0

I am experimenting with Pig UDFs. I am able to get simple UDF like Upper Case working for me. so I was trying to write my own UDF. I want to process each line of an input file which contains 3 integers. If the 3 integers satisfy the criteria for sides of a right angle triangle, then the hypotenuse is returned else null is returned.

But I am getting following error - ERROR 1066: Unable to open iterator for alias B

Here is the Pig Script Code -

-- rat.pig - A Pig script to test right angle triangle
REGISTER /Users/admin/Programming/PigUDF/bin/myudfs/myudfs.jar;
A = LOAD '/Users/admin/Programming/pigdata/triangle.csv' AS (sides: tuple(side_0:int, side_1:int, side_2:int));
B = FILTER A BY (myudfs.RAT(A.sides)!= 0);
DUMP B; 

The UDF is like

package myudfs;

import java.io.IOException;
import org.apache.pig.EvalFunc;
import org.apache.pig.data.Tuple;

public class RAT extends EvalFunc<Integer>{
    public Integer exec(Tuple input) throws IOException {
        if (input == null || input.size() == 0) {
            return null;
        }
        try {
            int num_0 = (Integer)input.get(0);
            int num_1 = (Integer)input.get(1);
            int num_2 = (Integer)input.get(2);

            if ((num_0 * num_0) + (num_1 * num_1) == num_2 * num_2) 
                return Integer.valueOf(num_2);
            else if ((num_0 * num_0) + (num_2 * num_2) == num_1 * num_1)
                return Integer.valueOf(num_1);
            else if ((num_1 * num_1) + (num_2 * num_2) == num_0 * num_0)
                return Integer.valueOf(num_0);
            else {
                return null;
            }
        } catch (Exception e) {
            throw new IOException(" Caught exception processing input row", e);
        }
    }

}

I was wondering what I am doing wrong here.

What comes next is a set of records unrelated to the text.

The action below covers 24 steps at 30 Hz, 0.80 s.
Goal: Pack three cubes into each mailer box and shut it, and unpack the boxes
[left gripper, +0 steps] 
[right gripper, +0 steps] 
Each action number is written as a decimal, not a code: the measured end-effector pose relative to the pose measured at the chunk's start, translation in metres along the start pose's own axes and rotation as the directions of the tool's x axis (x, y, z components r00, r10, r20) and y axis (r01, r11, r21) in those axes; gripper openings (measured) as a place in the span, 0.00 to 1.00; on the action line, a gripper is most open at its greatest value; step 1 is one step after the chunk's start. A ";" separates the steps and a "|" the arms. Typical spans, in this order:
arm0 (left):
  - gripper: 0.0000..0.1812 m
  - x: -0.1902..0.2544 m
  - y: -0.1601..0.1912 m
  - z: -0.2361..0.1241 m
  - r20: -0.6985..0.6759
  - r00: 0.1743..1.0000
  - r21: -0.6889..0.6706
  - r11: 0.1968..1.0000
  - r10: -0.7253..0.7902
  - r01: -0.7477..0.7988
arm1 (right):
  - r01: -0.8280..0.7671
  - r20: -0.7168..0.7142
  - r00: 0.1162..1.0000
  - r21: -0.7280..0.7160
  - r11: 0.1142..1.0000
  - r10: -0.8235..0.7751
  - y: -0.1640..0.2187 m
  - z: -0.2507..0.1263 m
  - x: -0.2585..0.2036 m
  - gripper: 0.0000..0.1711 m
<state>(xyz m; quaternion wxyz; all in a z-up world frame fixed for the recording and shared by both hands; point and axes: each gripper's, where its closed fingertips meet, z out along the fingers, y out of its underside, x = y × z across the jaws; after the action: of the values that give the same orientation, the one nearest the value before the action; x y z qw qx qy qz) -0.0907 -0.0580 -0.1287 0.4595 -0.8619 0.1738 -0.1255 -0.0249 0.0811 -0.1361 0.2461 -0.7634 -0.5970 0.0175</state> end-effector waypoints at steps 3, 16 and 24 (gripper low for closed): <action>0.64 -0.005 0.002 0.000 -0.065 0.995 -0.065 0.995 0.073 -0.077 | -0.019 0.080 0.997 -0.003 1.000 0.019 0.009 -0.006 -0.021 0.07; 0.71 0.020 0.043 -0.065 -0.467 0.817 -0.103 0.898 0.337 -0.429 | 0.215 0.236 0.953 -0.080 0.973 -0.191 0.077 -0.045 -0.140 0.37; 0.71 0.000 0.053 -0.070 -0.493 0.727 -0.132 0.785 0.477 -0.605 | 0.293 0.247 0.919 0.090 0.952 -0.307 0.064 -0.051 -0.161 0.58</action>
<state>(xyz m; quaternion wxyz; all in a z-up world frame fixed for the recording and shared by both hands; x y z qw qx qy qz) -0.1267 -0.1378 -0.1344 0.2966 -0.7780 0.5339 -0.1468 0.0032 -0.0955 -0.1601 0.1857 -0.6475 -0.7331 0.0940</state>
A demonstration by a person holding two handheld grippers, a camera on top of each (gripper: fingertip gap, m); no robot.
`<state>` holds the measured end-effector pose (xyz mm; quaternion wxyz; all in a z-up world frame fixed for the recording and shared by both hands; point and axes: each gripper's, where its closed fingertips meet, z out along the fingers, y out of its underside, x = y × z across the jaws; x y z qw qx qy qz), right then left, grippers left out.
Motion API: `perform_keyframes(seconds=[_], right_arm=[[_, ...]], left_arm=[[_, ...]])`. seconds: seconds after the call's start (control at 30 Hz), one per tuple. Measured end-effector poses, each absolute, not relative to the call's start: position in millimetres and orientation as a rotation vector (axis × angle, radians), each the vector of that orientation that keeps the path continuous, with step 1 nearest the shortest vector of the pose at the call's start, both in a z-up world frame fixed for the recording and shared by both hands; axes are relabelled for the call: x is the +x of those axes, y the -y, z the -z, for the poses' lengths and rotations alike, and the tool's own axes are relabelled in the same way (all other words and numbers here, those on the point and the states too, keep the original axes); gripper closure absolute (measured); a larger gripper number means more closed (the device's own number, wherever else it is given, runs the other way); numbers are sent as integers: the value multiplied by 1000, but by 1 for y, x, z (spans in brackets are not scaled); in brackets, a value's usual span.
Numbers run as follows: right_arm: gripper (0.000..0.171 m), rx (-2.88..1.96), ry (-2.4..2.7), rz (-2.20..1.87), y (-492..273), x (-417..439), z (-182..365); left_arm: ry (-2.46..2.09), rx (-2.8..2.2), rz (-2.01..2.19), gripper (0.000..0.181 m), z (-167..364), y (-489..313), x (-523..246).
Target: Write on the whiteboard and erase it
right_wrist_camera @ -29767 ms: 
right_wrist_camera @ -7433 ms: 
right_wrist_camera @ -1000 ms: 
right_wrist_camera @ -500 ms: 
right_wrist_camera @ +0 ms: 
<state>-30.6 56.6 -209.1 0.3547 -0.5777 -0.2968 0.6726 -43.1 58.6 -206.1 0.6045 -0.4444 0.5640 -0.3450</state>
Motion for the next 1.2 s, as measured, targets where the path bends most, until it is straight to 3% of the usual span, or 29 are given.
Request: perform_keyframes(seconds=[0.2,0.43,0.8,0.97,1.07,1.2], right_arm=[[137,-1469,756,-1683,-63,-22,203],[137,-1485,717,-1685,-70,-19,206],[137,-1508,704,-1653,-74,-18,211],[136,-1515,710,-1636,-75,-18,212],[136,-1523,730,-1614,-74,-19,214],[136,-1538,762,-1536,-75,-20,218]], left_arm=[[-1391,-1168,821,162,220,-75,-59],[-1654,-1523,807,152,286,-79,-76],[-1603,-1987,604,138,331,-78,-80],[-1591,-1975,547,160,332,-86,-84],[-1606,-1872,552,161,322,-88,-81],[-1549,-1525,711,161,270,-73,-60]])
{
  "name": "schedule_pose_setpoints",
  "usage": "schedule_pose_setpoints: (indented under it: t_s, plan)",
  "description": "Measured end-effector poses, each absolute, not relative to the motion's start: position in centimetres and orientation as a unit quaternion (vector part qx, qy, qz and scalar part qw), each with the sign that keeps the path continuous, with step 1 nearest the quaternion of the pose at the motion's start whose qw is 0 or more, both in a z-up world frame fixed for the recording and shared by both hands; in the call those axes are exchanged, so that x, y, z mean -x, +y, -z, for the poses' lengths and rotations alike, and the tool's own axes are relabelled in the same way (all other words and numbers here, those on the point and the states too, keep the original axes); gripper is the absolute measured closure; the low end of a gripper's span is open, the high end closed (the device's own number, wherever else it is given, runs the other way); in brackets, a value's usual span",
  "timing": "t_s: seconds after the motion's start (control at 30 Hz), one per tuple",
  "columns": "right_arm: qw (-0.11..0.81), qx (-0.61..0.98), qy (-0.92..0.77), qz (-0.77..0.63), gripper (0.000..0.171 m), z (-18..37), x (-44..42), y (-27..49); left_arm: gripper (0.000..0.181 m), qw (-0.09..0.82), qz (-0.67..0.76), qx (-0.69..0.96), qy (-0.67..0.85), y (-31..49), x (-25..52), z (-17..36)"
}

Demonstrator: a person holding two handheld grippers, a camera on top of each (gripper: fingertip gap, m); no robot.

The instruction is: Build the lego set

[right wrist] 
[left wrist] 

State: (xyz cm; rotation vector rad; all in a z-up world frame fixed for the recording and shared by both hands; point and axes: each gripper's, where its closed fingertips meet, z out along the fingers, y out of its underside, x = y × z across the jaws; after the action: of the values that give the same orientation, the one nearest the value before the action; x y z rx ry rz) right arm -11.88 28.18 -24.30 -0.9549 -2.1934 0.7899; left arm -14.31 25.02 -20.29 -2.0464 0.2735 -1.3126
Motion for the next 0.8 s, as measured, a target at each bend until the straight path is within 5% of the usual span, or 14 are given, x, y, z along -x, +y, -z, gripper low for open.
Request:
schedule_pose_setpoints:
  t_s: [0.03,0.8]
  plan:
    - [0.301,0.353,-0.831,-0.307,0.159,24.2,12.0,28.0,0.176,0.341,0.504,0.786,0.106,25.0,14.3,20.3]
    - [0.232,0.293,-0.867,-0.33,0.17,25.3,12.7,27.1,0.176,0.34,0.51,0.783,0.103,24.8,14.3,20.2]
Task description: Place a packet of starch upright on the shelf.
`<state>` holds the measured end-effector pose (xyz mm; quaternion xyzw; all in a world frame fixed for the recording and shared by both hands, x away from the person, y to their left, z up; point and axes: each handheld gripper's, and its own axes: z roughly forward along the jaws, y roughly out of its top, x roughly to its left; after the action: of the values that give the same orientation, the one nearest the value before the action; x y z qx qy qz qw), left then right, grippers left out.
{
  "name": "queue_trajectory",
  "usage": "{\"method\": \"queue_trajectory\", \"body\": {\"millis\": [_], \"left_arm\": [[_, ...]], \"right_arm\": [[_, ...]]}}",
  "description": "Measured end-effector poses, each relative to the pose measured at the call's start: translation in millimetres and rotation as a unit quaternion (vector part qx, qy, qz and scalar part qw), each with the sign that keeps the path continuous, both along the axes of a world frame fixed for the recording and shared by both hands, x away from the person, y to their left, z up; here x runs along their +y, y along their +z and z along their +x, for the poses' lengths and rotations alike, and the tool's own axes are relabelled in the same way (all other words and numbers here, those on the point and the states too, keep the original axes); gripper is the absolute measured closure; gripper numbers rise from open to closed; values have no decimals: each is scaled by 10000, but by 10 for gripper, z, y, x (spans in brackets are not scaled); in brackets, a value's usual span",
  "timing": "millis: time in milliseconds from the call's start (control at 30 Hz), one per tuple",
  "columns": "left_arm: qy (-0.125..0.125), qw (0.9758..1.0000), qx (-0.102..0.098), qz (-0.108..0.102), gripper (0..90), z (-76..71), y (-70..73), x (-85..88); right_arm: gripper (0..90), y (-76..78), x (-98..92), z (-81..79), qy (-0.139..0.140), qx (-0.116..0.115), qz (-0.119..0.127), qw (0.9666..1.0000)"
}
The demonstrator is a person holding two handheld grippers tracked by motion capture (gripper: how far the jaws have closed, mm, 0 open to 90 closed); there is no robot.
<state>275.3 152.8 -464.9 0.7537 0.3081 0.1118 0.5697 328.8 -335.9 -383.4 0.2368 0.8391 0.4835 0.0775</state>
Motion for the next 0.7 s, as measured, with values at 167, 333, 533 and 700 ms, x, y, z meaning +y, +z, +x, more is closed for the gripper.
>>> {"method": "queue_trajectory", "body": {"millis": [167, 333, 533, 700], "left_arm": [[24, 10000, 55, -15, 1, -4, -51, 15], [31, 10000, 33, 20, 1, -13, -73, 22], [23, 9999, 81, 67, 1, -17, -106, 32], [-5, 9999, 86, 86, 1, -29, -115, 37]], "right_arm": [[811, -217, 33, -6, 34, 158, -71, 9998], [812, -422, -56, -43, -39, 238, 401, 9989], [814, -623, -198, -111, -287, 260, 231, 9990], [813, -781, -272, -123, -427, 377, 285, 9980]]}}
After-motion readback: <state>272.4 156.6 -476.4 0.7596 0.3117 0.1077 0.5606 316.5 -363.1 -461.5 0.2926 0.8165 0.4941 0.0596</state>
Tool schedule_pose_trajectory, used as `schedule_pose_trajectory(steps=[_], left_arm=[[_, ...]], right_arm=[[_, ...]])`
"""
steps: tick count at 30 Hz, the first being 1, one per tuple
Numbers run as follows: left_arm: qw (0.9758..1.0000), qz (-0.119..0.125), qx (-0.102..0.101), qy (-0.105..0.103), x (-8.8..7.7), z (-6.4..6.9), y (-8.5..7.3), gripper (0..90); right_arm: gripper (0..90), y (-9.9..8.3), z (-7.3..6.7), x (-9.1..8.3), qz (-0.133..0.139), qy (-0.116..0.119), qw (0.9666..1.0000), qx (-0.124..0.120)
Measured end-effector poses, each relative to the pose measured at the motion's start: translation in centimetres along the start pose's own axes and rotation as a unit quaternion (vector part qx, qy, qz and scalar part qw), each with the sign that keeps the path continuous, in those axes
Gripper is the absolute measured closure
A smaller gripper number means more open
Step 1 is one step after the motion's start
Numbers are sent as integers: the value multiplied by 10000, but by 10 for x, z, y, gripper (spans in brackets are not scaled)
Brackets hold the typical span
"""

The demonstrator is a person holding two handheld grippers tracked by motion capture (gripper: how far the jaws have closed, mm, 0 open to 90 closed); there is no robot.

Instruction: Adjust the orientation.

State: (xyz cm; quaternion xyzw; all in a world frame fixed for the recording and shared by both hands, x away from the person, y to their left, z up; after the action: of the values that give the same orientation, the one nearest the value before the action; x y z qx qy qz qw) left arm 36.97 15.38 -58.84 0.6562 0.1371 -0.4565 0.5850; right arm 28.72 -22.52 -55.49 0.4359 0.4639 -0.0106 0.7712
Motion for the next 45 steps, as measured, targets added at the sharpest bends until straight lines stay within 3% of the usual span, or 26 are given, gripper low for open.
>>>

Any pointer is appreciated. Thanks.

Sumod
  • 3,676
  • 8
  • 46
  • 67
  • For people who found this post when looking for [ERROR 1066: Unable to open iterator for alias](http://stackoverflow.com/questions/34495085/error-1066-unable-to-open-iterator-for-alias-in-pig-generic-solution) here is a [generic solution](http://stackoverflow.com/a/34495086/983722). – Dennis Jaheruddin Dec 28 '15 at 15:33

1 Answers1

0

Sumod,

There are couple of changes that you need to do.

Your LOAD statement doesn't seem to generate a proper Tuple. And the function also needs to be changed slightly.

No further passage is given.